Instructions for using VorteX Clustering Environment can be found at https://github.com/nolanlab/vortex/wiki/Getting-Started.

A tutorial video for clustering events in VorteX Clustering Environment is available at https://github.com/stowersinstitute/LIBPB-1390-Image3C/tree/master/2-TutorialVideos.

The files generated at the end of the analysis in VorteX Clustering Environment are available in the folder 4_process_clustering_information_in_R at https://github.com/stowersinstitute/LIBPB-1390-Image3C/tree/master/1-ExampleDataset.

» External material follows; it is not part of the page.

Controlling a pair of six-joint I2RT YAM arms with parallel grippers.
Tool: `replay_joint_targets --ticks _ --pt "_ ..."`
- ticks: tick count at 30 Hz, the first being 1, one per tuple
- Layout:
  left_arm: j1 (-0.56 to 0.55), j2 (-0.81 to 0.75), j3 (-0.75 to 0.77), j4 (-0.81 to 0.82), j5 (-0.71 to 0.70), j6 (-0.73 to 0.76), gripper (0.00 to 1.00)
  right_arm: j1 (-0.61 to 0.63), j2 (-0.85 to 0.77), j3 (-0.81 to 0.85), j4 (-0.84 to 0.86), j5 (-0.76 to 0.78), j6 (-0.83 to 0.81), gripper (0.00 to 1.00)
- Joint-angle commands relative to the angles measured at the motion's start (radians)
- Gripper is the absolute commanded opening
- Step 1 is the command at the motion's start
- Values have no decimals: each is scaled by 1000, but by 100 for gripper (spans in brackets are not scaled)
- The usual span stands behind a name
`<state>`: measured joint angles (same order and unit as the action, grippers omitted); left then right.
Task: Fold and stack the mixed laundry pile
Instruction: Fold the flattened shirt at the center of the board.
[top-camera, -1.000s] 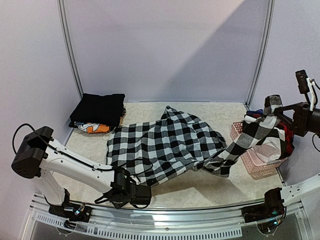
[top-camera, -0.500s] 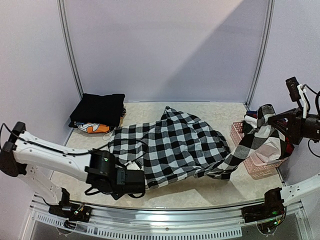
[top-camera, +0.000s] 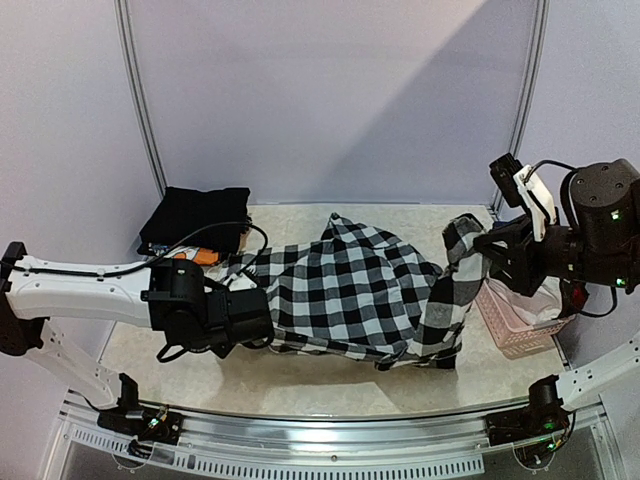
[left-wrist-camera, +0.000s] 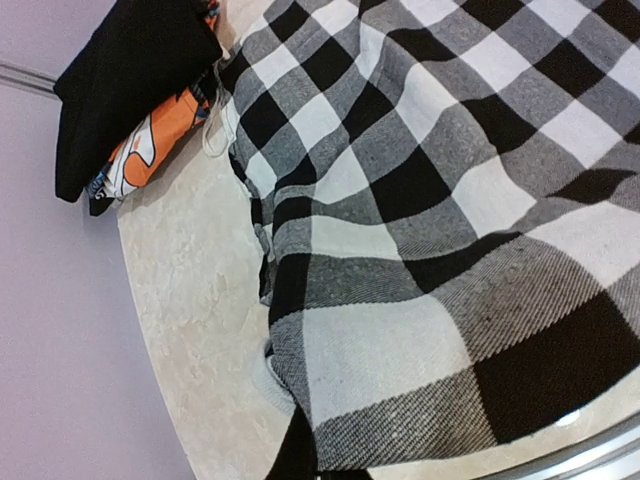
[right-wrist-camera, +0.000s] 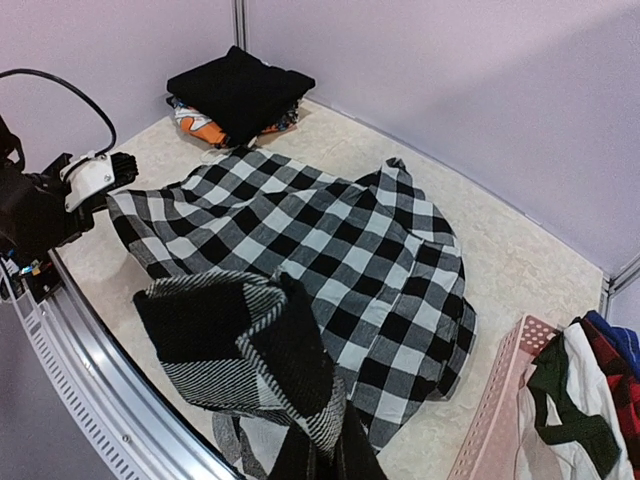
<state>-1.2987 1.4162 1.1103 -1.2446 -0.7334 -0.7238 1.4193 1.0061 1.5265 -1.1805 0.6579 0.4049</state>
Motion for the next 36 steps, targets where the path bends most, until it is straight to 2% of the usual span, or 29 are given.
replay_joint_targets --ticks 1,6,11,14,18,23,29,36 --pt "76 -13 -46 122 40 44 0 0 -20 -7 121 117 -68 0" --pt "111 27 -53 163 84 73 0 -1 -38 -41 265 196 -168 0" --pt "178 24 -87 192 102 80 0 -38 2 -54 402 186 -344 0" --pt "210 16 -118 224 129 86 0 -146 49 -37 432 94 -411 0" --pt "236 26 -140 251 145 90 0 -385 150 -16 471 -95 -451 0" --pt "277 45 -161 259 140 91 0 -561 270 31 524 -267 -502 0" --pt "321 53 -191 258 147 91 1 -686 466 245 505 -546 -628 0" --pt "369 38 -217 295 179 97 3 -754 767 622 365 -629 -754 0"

Analysis of clustering results in R

  1. Create an R studio project in the folder with the tabular data listed above.

  2. Open the script called "processClusteringResults.R" available at https://github.com/stowersinstitute/LIBPB-1390-Image3C/tree/master/Code.

  3. Run the code line by line.

    Important: Specify the number of conditions in line 261.

  4. Perform statistical analysis between conditions customizing the section under "GLM method" (line 278) based on your variables. The purpose is to perform negative binomial modeling on cluster abundance between conditions/groups/variables of interest.

  5. Save any desired plots manually in R studio (FDL plots are saved automatically for each condition).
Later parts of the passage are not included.